List:Falcon Storage Engine« Previous MessageNext Message »
From:Jim Starkey Date:January 21 2009 3:53pm
Subject:Re: When you have a chance...
View as plain text  
Kevin, let's rethink this.  In the original design, this wasn't an issue 
because the only transaction that would look at the data was in the same 
thread as the chill, so no race condition could occur.  Did I miss 
something, or did something change that made this assumption unwarranted?


Kevin Lewis wrote:
> Jim,
>
> Cycle locking addresses the continued existence of an object while 
> there may be pointers to it.  The problem we have here is that there 
> is a pointer within the record to a data buffer.  That pointer can go 
> away at any time, even an instant after a call to hasData().  It takes 
> two steps to use the data buffer;  1) Ask whether the record is 
> chilled or hasData(),  2) Use the data buffer.
>
> We need to surround these with some kind of SyncObject.  Otherwise, 
> there is no guarantee that a data buffer will be available, even if 
> you check for its existance first.  Cycle locking protects objects tat 
> threads have pointers to.  We need to protect the pointer.
>
> Kevin
>
> Jim Starkey wrote:
>> I suggest you consider cycle locking rather than a syncPrior lock.  
>> The basic idea is this:
>>
>>   1. A thread takes a shared lock on the cycle lock for the duration of
>>      an engine operation.
>>   2. Intermediate and trailing records are removed from record chains
>>      with an interlocked CAS.  The removed records are insert, again
>>      with an interocked CAS, into a "record purgatory".
>>   3. After a suitable period of waiting, the cycle manager flips cycle
>>      locks, waits for an exclusive lock on the previous cycle lock,
>>      then deletes records in record purgatory.
>>
>> In effect, this extends the lifetime of otherwise deleted records to 
>> the duration of the cycle.  When the cycle is complete (cycle manager 
>> gets an exclusive lock on the cycle's lock), there will be no 
>> pointers to the deleted records, and they can be safely deleted.  In 
>> the interim, however, "deleted" record's prior pointer and state 
>> remain valid.
>>
>> This gets rid of syncPrior and a lot addRef/releases.
>>
>> A skeleton for a cycle manager is something like this:
>>
>>    void XXX::cycleManager(void)
>>    {
>>        Thread *thread = Thread::getThread("XXX::cycleManager");
>>              while (!shutdownServer)
>>            {
>>            thread->sleep(CYCLE_SLEEP * 1000);
>>            SyncObject *prior = currentCycle;
>>            currentCycle = (prior == &cycle1) ? &cycle2 : &cycle1;
>>            ++cycleNumber;
>>            Sync sync(prior, "XXX::cycleManager");
>>            sync.lock(Exclusive);
>>            sync.unlock();
>>                          agingCycle(cycleType);      // this is where 
>> post cycle work
>>    gets done
>>                      }
>>                  cycleThread = NULL;
>>    }
>>
>> Kevin Lewis wrote:
>>> Chris,
>>>
>>> I thought a lot about this solution the last couple of days.  Using 
>>> a timeout as a standard expected event in handling a concurrency 
>>> issue is not the best approach, I'm sure Jim would agree.
>>>
>>> But there are extenuating circumstances.  You have shown that we 
>>> need to protect other threads that call hasData() from calling that 
>>> concurrently with an active chill thread because it could be there 
>>> in one instant and not the next.

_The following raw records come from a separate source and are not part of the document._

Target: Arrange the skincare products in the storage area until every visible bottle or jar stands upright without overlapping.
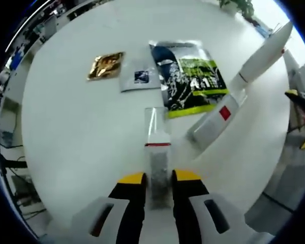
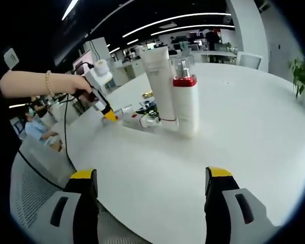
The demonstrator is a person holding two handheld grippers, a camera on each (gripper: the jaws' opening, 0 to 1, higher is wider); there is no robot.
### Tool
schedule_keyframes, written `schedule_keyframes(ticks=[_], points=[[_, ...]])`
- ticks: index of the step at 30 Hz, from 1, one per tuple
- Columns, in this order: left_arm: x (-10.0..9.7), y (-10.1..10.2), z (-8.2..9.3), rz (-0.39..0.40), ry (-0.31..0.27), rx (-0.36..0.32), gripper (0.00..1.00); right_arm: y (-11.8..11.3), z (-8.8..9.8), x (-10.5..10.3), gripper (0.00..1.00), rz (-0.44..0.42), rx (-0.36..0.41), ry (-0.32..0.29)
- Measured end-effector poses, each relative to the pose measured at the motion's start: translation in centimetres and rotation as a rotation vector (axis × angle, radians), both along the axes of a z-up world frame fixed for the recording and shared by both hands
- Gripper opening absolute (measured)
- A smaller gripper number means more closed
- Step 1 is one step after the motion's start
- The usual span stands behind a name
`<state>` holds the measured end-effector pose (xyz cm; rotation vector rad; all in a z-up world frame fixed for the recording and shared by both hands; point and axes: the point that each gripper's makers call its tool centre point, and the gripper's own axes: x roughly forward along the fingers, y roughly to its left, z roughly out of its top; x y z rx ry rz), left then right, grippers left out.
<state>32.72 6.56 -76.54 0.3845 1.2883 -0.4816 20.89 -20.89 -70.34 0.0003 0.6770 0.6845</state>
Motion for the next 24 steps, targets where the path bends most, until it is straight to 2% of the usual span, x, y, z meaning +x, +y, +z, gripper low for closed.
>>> schedule_keyframes(ticks=[2,4,8,11,13,14,18,22,24], points=[[0.6,0.4,-0.4,0.011,0.002,-0.006,0.19,0.0,0.0,0.0,0.87,0.001,0.001,0.002],[0.4,0.3,-0.2,0.029,0.004,-0.020,0.19,0.0,0.0,0.0,0.87,0.002,-0.001,0.000],[0.5,0.4,0.0,0.072,-0.006,-0.078,0.19,0.0,0.0,-0.1,0.87,0.005,-0.005,0.000],[-0.9,-0.3,1.4,0.137,-0.017,-0.140,0.19,0.1,-0.1,0.0,0.86,0.009,-0.002,-0.001],[-0.8,-0.2,1.6,0.154,-0.028,-0.168,0.19,0.2,-0.1,-0.1,0.86,0.015,-0.003,-0.001],[-0.9,-0.3,1.8,0.165,-0.030,-0.189,0.19,0.4,0.0,-0.1,0.86,0.018,-0.002,-0.003],[-0.3,-1.3,2.7,0.242,-0.054,-0.354,0.19,0.6,0.1,-0.2,0.86,0.032,0.002,-0.005],[-0.9,-2.6,4.8,0.229,-0.097,-0.461,0.19,0.9,0.3,-0.3,0.86,0.047,0.009,-0.012],[-2.1,-3.7,6.2,0.224,-0.109,-0.498,0.19,1.2,0.4,-0.4,0.86,0.058,0.021,-0.009]])
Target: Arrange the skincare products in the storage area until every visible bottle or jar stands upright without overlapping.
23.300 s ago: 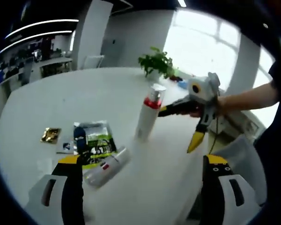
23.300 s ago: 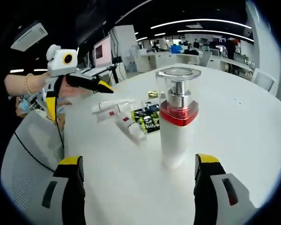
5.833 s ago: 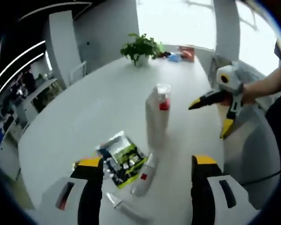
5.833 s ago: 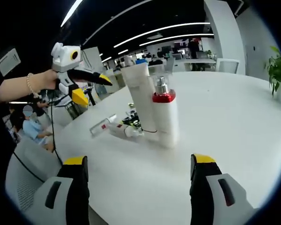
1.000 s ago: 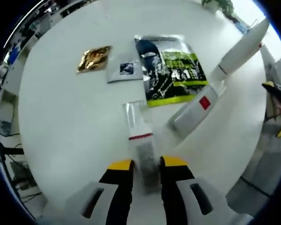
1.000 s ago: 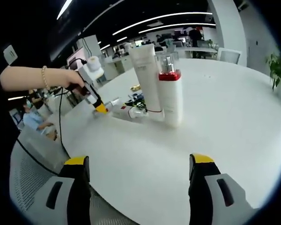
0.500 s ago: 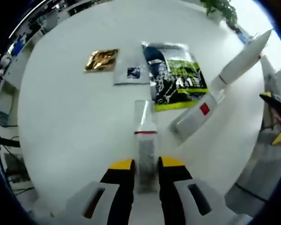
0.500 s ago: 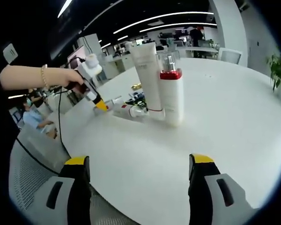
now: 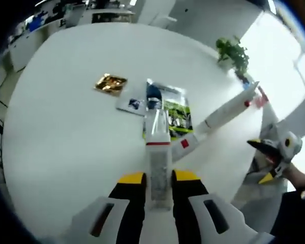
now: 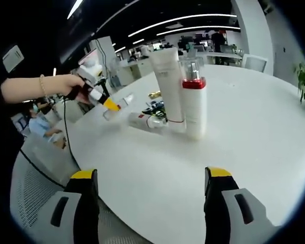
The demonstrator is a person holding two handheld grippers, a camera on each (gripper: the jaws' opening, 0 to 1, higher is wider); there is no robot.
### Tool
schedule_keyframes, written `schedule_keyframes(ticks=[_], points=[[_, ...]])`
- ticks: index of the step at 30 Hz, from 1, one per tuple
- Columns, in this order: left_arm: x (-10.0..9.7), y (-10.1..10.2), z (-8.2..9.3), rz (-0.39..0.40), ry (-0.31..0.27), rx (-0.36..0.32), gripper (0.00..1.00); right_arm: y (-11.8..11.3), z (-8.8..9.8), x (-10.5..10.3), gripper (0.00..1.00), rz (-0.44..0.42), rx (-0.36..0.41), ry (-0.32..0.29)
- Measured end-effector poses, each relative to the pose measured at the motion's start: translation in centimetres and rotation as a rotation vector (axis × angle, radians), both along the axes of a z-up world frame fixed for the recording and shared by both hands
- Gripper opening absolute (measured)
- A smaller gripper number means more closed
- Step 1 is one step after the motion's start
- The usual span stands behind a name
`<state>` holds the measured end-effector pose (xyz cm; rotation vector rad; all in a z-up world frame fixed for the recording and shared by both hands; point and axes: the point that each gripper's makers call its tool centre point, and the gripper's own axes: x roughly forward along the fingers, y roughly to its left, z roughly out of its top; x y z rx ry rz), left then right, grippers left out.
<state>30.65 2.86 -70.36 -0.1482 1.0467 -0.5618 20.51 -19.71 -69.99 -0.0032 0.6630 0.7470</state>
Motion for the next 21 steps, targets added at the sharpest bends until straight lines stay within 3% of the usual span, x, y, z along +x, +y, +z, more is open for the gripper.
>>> schedule_keyframes(ticks=[6,14,20,21], points=[[-0.8,-1.6,2.1,-0.012,-0.049,-0.117,0.19,0.3,0.7,0.1,0.84,-0.007,0.056,-0.003],[-2.9,-3.8,4.6,-0.079,-0.095,-0.198,0.19,1.3,2.3,0.2,0.76,0.006,0.180,0.009],[-4.9,-6.5,7.8,-0.142,-0.148,-0.346,0.19,3.0,6.2,0.5,0.67,0.009,0.386,-0.008],[-5.1,-6.6,8.1,-0.149,-0.157,-0.354,0.19,3.7,7.7,0.5,0.67,0.019,0.448,-0.015]])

The act of chilling a record is 
>>> very intrusive and dangerous without a record mutex.  But using a 
>>> record mutex is against Jim's MVCC philosophy for many reasons which 
>>> need not be listed here. We just can't do it.  So testing and using 
>>> the syncPrior as an alternative to the record mutex is OK, I think.  

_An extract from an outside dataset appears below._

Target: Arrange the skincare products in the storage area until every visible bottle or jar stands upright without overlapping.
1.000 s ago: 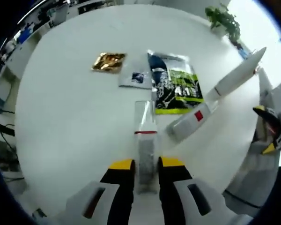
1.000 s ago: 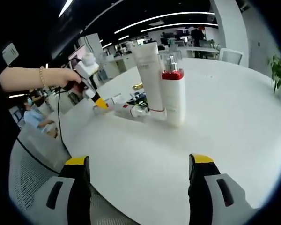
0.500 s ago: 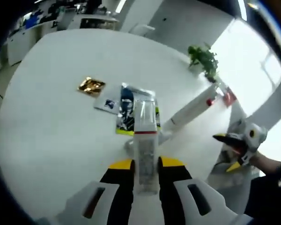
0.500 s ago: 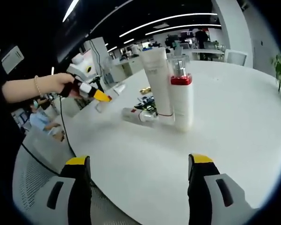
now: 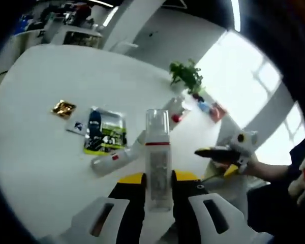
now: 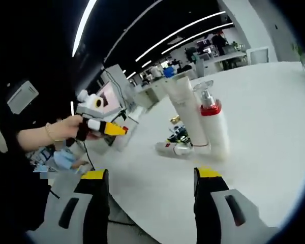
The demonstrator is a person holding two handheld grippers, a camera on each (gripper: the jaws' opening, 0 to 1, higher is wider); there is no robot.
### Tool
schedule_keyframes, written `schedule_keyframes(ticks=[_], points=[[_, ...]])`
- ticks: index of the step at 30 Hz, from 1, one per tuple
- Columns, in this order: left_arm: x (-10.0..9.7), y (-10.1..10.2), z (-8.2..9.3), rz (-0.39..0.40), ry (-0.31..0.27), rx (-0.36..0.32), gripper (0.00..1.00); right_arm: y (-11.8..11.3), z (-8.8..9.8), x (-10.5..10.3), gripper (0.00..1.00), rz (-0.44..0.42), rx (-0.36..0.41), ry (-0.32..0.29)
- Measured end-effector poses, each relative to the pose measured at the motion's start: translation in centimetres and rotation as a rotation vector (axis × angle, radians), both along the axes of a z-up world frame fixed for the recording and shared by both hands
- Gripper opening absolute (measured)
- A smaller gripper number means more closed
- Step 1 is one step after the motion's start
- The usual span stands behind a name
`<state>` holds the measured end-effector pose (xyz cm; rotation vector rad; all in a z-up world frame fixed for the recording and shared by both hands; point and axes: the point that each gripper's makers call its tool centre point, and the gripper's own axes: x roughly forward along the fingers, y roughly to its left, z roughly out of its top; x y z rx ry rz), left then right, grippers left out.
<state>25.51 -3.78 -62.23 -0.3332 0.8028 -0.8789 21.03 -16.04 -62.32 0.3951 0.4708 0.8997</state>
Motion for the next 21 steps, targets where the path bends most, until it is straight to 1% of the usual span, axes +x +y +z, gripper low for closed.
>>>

>>> Especially since there is no hard requirement to chill any 
>>> particular record.
>>>
>>> Since the action on the record is not  required, and chilling should 
>>> not happen very often, I think a timeout and move-on approach is 
>>> acceptable here.
>>>
>>> Especially since I cannot think of a better approach! :)
>>>
>>> Jim, this is your invitation to spark a better idea, or think of a 
>>> better approach.  Note that this use of syncPrior during a chill 
>>> actually works, even though it is not pretty.
>>>
>>> Kevin
>>>
>>> Christopher Powers wrote:
>>>> ...call me today 612-729-1519 or my cell, 612-616-1069. I'd like to 
>>>> discuss the changes I did for garbage collect.
>>>>
>>>> I pushed the fixes to mysql-6.0-falcon-chris on PB2, and *both* 
>>>> falcon_online_alter and falcon_chill_thaw passed. I find this to be 
>>>> very encouraging.
>>>>
>>>> Using syncPrior in chill was not straightforward solution because 
>>>> of a deadlock with a low-level thaw, but what I have works.
>>>>
>>>
>>> ------------------------------------------------------------------------ 
>>>
>>>
>>> Subject:
>>> bzr commit into mysql-6.0-falcon-team branch 
>>> (christopher.powers:2964) Bug#42131
>>> From:
>>> Christopher Powers <Christopher.Powers@stripped>
>>> Date:
>>> Sat, 17 Jan 2009 02:23:04 -0600 (CST)
>>> To:
>>> commits@stripped
>>>
>>> To:
>>> commits@stripped
>>>
>>>
>>> #At file:///home/cpowers/work/dev/dev-03/mysql/
>>>
>>>  2964 Christopher Powers    2009-01-17
>>>       Bug #42131 "falcon_backlog test crashes in 
>>> Record::getEncodedValue"
>>>             Transaction:chill() must get an exclusive syncPrior lock 
>>> before deleting record data.
>>> modified:
>>>   storage/falcon/Record.h
>>>   storage/falcon/SRLUpdateRecords.cpp
>>>   storage/falcon/SRLUpdateRecords.h
>>>   storage/falcon/Table.h
>>>
>>> per-file messages:
>>>   storage/falcon/Record.h
>>>     Disable CHECK_RECORD_ACTIVITY. This flag has not been 
>>> maintained, and causes
>>>     invalid fatal assertions.
>>>   storage/falcon/SRLUpdateRecords.cpp
>>>     SRLUpdateRecords::chill() now gets an exclusive syncPrior lock 
>>> before
>>>     deleting the record data of a record being chilled.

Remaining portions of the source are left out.